A sustainable competition, paving new pathways for women and girls in football and setting a high standard for administrators are just a few of the goals of AFL Goldfields first ever Female Football Manager, Krista Woodroffe.
Woodroffe has an extensive sporting history, with success and premierships under her belt as a netballer and a basketballer, but it is footy that is her first love and she’s excited to be leading the charge of the growth of female football in the Goldfields region.
After playing a handful of games as a 17-year-old, Woodroffe returned to football in 2015, playing with the Bacchus Marsh Cobras before moving to North Geelong in 2016.
In 2017, she’ll pull on the boots for Geelong in the VFL Women’s competition.
But, more than just her talent on the field, Woodroffe also has the smarts off the field.
She has worked with both the Geelong Falcons and the Western Jets Youth Girls teams as an assistant coach, and with the North Melbourne affiliated Werribee Football Club in a schools-based girls participation role.
In her role as Female Football Manager, Woodroffe will co-ordinate the Greater Western Victorian Rebels Youth Girls team as well as managing the Open Age, Youth Girls and Junior Girls competitions and coordinating the development of the game through schools and Auskick programs.
“It’s exciting to think that I’m on the forefront of increasing participation in the Goldfields region but also setting a standard for people that might be in this role in the future, either here or elsewhere,” Woodroffe said.
“I get to set that standard and hopefully set it pretty high because we want to make sure that the teams that enter the competitions are sustainable.
“We want to make sure that in five or ten years the competition is as big as Ballarat Football League or as big as Geelong Football League.
“We want to make sure that we’re setting the benchmark and that the competition is able to continue to grow into the future.”
And grow it will.
In 2016, there were 21 teams across the region playing in Junior Girls and Youth Girls competitions but, in a reflection of the growth of female football across the country, Woodroffe expects the competition to expand to up to 40 teams, including an Open Age competition, in 2017.
“We’ve had five or six clubs come to AFL Goldfields wanting to field either an Open Age side or an Under 18s [Youth Girls] side, that’s only going to grow,” Woodroffe said.
“How that works out with regards to having an east and west competition, we haven’t concreted those things in yet.
“We’ll have a meeting with the coordinators of all the clubs… and then we’ll make that decision as a league.”
Regardless of how the competition will look come round one, sustainable growth is important to Woodroffe.
“We have to put procedures in place to make sure that those clubs have adequate volunteers, to make sure the girls that are going to play are going to get the support that they need to continue to grow, and that the clubs are not going to drop off a year down the track.
“Giving them that guidance is really important and letting them know that they can just ask.
“We don’t have all the answers, but we can find the answers for them.”

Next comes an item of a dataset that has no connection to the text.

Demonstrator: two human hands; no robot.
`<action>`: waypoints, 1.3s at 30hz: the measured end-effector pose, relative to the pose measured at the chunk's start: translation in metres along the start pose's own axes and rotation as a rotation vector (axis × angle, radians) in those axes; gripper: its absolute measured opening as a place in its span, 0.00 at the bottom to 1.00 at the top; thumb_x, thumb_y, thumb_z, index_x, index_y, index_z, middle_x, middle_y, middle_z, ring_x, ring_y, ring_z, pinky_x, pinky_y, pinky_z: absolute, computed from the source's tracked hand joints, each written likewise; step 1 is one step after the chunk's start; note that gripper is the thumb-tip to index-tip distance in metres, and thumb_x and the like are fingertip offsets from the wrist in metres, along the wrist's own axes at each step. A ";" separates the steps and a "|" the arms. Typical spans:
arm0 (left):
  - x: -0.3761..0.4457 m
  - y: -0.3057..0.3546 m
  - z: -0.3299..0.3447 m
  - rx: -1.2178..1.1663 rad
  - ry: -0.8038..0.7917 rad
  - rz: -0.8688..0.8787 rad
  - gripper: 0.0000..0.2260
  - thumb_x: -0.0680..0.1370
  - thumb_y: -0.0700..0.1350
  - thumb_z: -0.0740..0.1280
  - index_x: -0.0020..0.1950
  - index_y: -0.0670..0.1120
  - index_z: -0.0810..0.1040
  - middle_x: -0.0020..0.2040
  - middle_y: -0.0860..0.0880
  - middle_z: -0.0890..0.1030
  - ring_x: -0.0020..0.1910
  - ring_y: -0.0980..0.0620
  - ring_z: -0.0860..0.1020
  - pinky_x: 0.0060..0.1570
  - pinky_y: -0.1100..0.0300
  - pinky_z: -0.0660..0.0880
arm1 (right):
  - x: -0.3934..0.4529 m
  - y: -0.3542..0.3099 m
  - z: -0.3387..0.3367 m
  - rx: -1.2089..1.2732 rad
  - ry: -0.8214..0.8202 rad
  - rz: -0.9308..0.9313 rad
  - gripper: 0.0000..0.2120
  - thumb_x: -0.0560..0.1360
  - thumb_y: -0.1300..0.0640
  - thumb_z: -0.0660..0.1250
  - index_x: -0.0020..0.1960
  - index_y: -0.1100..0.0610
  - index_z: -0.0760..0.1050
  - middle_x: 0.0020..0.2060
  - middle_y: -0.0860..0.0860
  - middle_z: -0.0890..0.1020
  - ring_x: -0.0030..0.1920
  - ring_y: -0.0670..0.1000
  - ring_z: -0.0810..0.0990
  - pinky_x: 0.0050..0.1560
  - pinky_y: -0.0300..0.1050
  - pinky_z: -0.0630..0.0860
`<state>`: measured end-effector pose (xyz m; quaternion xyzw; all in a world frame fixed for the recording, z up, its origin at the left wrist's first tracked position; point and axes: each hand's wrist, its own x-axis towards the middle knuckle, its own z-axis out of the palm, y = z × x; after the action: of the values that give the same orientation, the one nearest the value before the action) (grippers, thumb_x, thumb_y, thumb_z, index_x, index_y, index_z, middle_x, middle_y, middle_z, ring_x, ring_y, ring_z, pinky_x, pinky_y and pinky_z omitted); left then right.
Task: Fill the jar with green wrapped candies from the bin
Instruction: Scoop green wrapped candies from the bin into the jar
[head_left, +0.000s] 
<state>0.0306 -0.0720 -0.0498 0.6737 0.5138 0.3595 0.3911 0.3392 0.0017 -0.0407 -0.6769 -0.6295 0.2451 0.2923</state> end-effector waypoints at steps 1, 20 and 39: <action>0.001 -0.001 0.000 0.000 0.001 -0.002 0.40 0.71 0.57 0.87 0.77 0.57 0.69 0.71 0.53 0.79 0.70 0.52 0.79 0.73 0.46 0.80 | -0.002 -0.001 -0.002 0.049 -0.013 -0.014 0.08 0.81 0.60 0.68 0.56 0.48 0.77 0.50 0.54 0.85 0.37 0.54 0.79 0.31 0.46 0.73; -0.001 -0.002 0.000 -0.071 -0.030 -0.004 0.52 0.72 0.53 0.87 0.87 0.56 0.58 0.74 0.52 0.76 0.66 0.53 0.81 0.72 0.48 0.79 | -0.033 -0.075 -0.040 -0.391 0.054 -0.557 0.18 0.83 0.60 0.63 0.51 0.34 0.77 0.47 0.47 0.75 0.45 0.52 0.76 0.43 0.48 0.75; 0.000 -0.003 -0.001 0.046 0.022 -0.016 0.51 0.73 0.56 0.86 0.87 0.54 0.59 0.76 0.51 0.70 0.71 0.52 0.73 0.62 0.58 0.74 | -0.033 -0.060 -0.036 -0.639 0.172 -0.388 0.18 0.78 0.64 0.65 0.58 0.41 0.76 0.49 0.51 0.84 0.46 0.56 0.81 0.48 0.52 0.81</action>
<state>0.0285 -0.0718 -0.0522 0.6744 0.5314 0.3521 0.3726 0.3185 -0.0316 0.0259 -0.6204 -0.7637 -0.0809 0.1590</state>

Woodroffe is already seeing the impact of the AFLW competition at a local level, fielding dozens of calls from girls interested in playing football.
In late February, Goldfields ran a come and try night at White Flat Oval in Ballarat and there were 40 girls under the age of 10 on the track, 20 of whom had never played football.
“If we can get them into our Auskick programs and our all girls Auskick at the end of the year, it’s a great opportunity to see if they enjoy football,” Woodroffe said.
“Hopefully we can create that passion so that in the years to come they join our under 13s sides, our Youth Girls and then our Open Age, and then maybe move into academies and the AFLW in the future.”
While the focus is often on the players on the field, Woodroffe is also conscious of growing female participation off the field as well, from coaches and umpires to administrators.
For Woodroffe, that means thinking about how Goldfields can do things differently to bring women and girls into the fold, including running courses and training sessions for prospective coaches and administrators at times that may better suit women.
It also means implementing strategies to make the football environment more welcoming and inclusive.
When asked about the future of female football in the Goldfield region, Woodroffe throws out the classic footy cliché, saying she’ll be taking things one week – or in this case, year -at a time.
Still, she can’t help but become animated when talking about the future.
“I get to watch it grow,” Woodroffe said.
“I get to get the phone calls from a girl that has watched an AFL Women’s game and says I’d love to play footy, I’ve never played before, who can I play for and I can give them 10 clubs off the bat.
“I get to see the competition grow and I get to see some really good footballers come out of it. That’s unbelievable.”